Deconstructing CapsNets: Part 2 - PyTorch Implementation

Introduction

This second installment translates the mathematics of Capsule Networks into working PyTorch code. We implement every component from scratch: the squashing non-linearity, PrimaryCapsule layer, DigitCapsule layer with dynamic routing, margin loss, and reconstruction decoder.
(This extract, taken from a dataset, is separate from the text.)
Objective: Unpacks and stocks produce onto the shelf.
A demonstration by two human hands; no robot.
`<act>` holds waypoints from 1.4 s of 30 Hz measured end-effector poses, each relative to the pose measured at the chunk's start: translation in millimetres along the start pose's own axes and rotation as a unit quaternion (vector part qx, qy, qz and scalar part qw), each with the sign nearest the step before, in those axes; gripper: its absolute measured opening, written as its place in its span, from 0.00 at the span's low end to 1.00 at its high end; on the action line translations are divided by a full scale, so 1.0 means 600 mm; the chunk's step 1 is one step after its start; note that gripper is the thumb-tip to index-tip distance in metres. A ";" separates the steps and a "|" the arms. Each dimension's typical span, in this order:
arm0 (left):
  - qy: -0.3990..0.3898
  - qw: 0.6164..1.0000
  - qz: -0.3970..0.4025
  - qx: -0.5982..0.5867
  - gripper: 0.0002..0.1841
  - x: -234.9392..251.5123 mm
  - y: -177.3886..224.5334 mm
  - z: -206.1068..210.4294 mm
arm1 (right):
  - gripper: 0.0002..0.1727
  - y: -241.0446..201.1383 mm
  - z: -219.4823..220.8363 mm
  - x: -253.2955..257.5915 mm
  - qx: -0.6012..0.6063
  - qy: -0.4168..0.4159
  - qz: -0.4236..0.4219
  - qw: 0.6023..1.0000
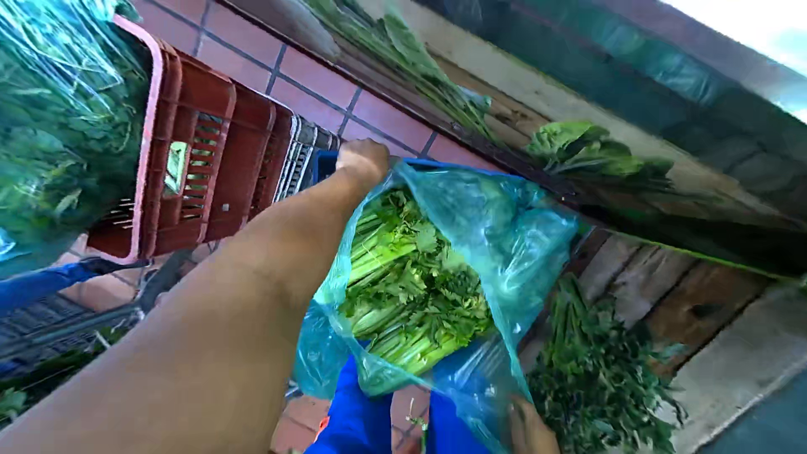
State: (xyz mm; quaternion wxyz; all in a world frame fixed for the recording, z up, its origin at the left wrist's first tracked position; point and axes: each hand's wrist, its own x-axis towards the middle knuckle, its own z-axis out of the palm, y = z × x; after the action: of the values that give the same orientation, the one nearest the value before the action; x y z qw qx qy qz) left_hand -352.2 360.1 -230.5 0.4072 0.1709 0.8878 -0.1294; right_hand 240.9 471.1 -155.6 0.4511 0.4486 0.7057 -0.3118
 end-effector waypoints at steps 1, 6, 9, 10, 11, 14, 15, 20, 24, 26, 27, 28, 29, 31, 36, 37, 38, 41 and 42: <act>-0.011 0.998 -0.009 -0.054 0.20 -0.016 0.017 0.017 | 0.23 -0.013 -0.010 0.013 0.053 -0.015 0.013 0.998; 0.157 0.937 0.131 -0.284 0.34 -0.214 0.041 0.081 | 0.32 -0.120 -0.056 0.034 0.147 -0.052 0.020 0.988; 0.127 0.920 0.257 -0.267 0.19 -0.359 0.041 0.240 | 0.25 -0.218 -0.049 0.024 0.251 0.085 -0.128 0.956; -0.002 0.938 0.245 -0.244 0.21 -0.385 0.033 0.300 | 0.21 -0.246 -0.035 0.029 0.300 0.097 -0.160 0.936; -0.130 0.942 0.207 -0.229 0.25 -0.398 0.022 0.356 | 0.18 -0.267 -0.014 0.039 0.343 0.081 -0.166 0.921; -0.254 0.938 0.113 -0.208 0.32 -0.426 -0.027 0.467 | 0.11 -0.277 0.064 0.069 0.394 0.007 -0.036 0.919; -0.261 0.941 0.083 -0.199 0.34 -0.431 -0.040 0.479 | 0.12 -0.269 0.087 0.076 0.380 -0.003 -0.001 0.925; -0.326 0.924 -0.081 -0.184 0.47 -0.436 -0.042 0.465 | 0.21 -0.278 0.110 0.084 0.318 -0.008 0.143 0.937; -0.408 0.902 -0.070 -0.120 0.60 -0.452 -0.049 0.475 | 0.33 -0.285 0.109 0.109 0.431 -0.041 0.257 0.864; -0.407 0.906 -0.066 -0.095 0.64 -0.469 -0.042 0.491 | 0.33 -0.290 0.100 0.111 0.460 -0.062 0.277 0.841; -0.404 0.907 -0.073 -0.093 0.67 -0.475 -0.040 0.501 | 0.31 -0.294 0.097 0.108 0.470 -0.070 0.282 0.834; -0.406 0.905 -0.082 -0.099 0.70 -0.479 -0.041 0.511 | 0.30 -0.296 0.097 0.103 0.480 -0.077 0.286 0.825; -0.414 0.898 -0.093 -0.121 0.72 -0.483 -0.046 0.522 | 0.30 -0.296 0.097 0.097 0.486 -0.082 0.290 0.820; -0.422 0.870 -0.119 -0.228 0.68 -0.474 -0.068 0.538 | 0.29 -0.293 0.100 0.098 0.500 -0.081 0.282 0.815; -0.396 0.619 -0.256 -0.628 0.46 -0.447 -0.095 0.567 | 0.36 -0.258 0.146 0.106 0.561 -0.085 0.226 0.792; -0.373 0.599 -0.272 -0.655 0.46 -0.440 -0.088 0.571 | 0.35 -0.262 0.155 0.113 0.577 -0.069 0.221 0.783; -0.346 0.591 -0.280 -0.672 0.45 -0.439 -0.080 0.577 | 0.34 -0.265 0.163 0.118 0.590 -0.056 0.217 0.776; -0.225 0.582 -0.327 -0.710 0.41 -0.454 -0.047 0.612 | 0.30 -0.264 0.186 0.127 0.632 -0.035 0.203 0.747; -0.185 0.580 -0.344 -0.715 0.40 -0.454 -0.034 0.625 | 0.28 -0.259 0.189 0.131 0.651 -0.036 0.192 0.734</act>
State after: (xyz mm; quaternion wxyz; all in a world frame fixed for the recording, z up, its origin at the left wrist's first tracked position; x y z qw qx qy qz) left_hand 60.3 149.1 -257.9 0.4783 -0.5215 0.5909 0.3875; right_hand 124.5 340.3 -267.2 0.1243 0.7471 0.2126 -0.6174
Along the way, we address the implementation details that the original paper leaves implicit -- tensor shapes in the routing algorithm, gradient detachment for stability, and the careful balance between classification and reconstruction losses.

Architecture Overview

The full CapsNet architecture for MNIST consists of four stages:

Conv1: Conv2d(1, 256, kernel_size=9, stride=1) + ReLU. Input: $(B, 1, 28, 28)$ to Output: $(B, 256, 20, 20)$
PrimaryCapsule: Conv2d(256, 256, kernel_size=9, stride=2) + Reshape + Squash. Output: $(B, 1152, 8)$ -- 1,152 capsules of dimension 8
DigitCapsule: Dynamic routing with learned weight matrices. Output: $(B, 10, 16)$ -- 10 class capsules of dimension 16
Decoder: Linear(16 -> 512 -> 1024 -> 784) with masking. Reconstructs the input image from the winning capsule

Total parameters: 8,141,840.

The Squashing Function

def squash(s, dim=-1):
    squared_norm = (s ** 2).sum(dim=dim, keepdim=True)
    safe_norm = torch.sqrt(squared_norm + 1e-8)
    scale = squared_norm / (1.0 + squared_norm)
    return scale * s / safe_norm

Key implementation detail: the 1e-8 inside the square root prevents division by zero when a capsule has near-zero activation. Without this, gradients become NaN during backpropagation.

The function computes:

\mathbf{v} = \underbrace{\frac{\|\mathbf{s}\|^2}{1 + \|\mathbf{s}\|^2}}_{\text{scale factor}} \cdot \underbrace{\frac{\mathbf{s}}{\|\mathbf{s}\|}}_{\text{unit vector}}

The keepdim=True argument is essential -- it ensures the scaling factor broadcasts correctly against the input tensor.

PrimaryCapsule Layer

The PrimaryCapsule layer converts standard convolutional features into capsule vectors.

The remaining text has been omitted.